Mr Slater and a National Party Headquarters staffer were able to gain access to Labour’s records because of a security flaw on the party’s website.
Mr Key suggested that even if Mr Ede had accessed the records, “of course it would be fine to go and do that” because they were unprotected.
Asked if he stood by Mr Ede, Mr Key responded: “Yeah absolutely.”
Mr Ede left Mr Key’s office this year and is now working at National Party headquarters on its re-election campaign.
I know I’m normally a fairly cynical person, but jfc that’s shocking even to me.
No mention of the prisoner transfer stuff on Stuff or the NZ Herald, do we think Collins has had the lawyers out already?
On a different note, I’m a little surprised by how few actual denials I’m seeing today. Even Mr Slater’s denials aren’t really denying much of anything.

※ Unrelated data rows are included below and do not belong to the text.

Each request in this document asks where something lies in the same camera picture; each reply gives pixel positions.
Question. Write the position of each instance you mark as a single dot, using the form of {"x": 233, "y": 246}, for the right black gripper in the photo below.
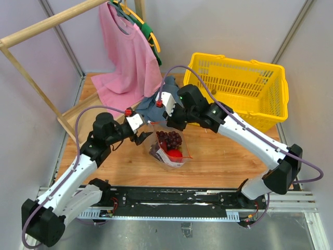
{"x": 171, "y": 121}

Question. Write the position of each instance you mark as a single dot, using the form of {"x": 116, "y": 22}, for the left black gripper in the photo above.
{"x": 139, "y": 139}

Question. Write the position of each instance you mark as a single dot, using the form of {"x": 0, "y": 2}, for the dark purple grape bunch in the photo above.
{"x": 169, "y": 140}

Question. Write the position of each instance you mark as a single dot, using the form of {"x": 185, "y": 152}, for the clear zip top bag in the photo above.
{"x": 157, "y": 153}

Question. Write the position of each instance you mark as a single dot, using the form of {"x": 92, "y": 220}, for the red apple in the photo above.
{"x": 175, "y": 155}

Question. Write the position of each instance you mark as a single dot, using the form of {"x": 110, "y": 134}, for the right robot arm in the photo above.
{"x": 282, "y": 161}

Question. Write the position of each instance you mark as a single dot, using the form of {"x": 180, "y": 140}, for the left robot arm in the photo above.
{"x": 47, "y": 217}

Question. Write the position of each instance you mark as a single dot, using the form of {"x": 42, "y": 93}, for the pink t-shirt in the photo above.
{"x": 137, "y": 74}

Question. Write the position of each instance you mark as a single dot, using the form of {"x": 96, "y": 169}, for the yellow plastic basket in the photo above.
{"x": 255, "y": 90}

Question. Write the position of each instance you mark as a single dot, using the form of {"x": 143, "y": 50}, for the green garment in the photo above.
{"x": 122, "y": 14}

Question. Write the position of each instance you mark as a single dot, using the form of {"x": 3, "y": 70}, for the wooden clothes rack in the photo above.
{"x": 25, "y": 117}

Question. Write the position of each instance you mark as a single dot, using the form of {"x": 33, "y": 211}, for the yellow clothes hanger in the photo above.
{"x": 145, "y": 28}

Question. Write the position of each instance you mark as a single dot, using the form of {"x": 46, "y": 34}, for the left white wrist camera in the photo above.
{"x": 134, "y": 119}

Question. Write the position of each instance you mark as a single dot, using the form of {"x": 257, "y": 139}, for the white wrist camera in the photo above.
{"x": 134, "y": 119}
{"x": 167, "y": 101}

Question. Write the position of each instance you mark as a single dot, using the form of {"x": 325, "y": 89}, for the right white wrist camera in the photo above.
{"x": 167, "y": 101}

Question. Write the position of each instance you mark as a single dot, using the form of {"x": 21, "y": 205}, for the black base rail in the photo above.
{"x": 184, "y": 204}

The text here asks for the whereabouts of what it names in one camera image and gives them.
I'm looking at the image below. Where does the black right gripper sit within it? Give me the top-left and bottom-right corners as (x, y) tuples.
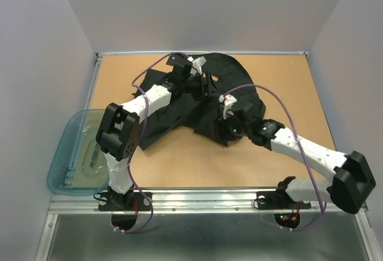
(212, 110), (251, 142)

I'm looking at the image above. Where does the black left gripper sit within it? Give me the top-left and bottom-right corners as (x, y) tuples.
(181, 71), (221, 101)

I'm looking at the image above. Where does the black pinstriped long sleeve shirt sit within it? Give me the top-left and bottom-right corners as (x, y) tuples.
(139, 53), (253, 150)

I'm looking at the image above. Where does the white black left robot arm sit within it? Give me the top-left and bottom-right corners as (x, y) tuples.
(96, 53), (212, 210)

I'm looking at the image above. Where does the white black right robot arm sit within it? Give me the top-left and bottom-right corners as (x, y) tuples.
(215, 95), (376, 214)

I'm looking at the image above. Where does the clear teal plastic bin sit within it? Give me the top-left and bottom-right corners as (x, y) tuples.
(47, 109), (109, 196)

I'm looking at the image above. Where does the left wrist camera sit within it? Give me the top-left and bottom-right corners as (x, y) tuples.
(187, 56), (206, 76)

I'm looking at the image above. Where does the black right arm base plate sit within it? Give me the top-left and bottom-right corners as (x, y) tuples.
(253, 190), (311, 210)

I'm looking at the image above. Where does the aluminium front mounting rail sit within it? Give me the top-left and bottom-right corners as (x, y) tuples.
(48, 187), (320, 214)

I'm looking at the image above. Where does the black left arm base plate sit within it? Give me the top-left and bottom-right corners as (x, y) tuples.
(93, 190), (151, 212)

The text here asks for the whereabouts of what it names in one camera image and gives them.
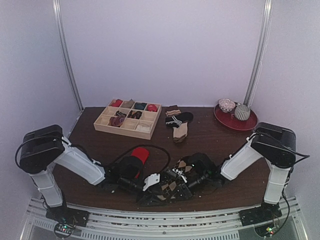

I suspect that's because the official response hasn't been terribly coordinated. One moment they're insisting this is a terrible breach of privacy and an outrageous crime, and the next they're suggesting there's no emails at all, only "allegations". I think we'll see firmer denials tomorrow, when they figure out which approach is more likely to convince supporters.
The Herald's main coverage on their website is "PM's office: Book's claims 'unfounded'", the second story listed after a feel good human interest piece. Have to go quite far down the page to find another piece, but the opinion and politics sections have a fair few pieces.
Stuff only has one article visible, in the rather neglected politics section.
But I require slightly more evidence than the burblings of someone like Slater, who I’ve long considered an incurable fantasist.
The claims come from "correspondence between Cameron Slater and one of Key’s senior staffers" to quote Danyl's post.
I'm guessing here with very little concrete evidence, but I would assume Slater hired someone(s) to come to his place and provide tech support during/after the attack. It's unlikely he does his own tech support. That opens up additional avenues as to how information was accessed.
I’m honestly confused about how Orsman’s column was published. I mean, I know it fits a narrative, but surely some fact checking would have been in order? My impression is that Orsman is generally pretty good, so I don’t understand what happened here.
ETA: I see I should have asked Google before posting.
Which one? Finance/Insurance/Real Estate? Oil? Military? Police?
Telecommunications. IT geek libertarians and financial climber/grasper salesfolk.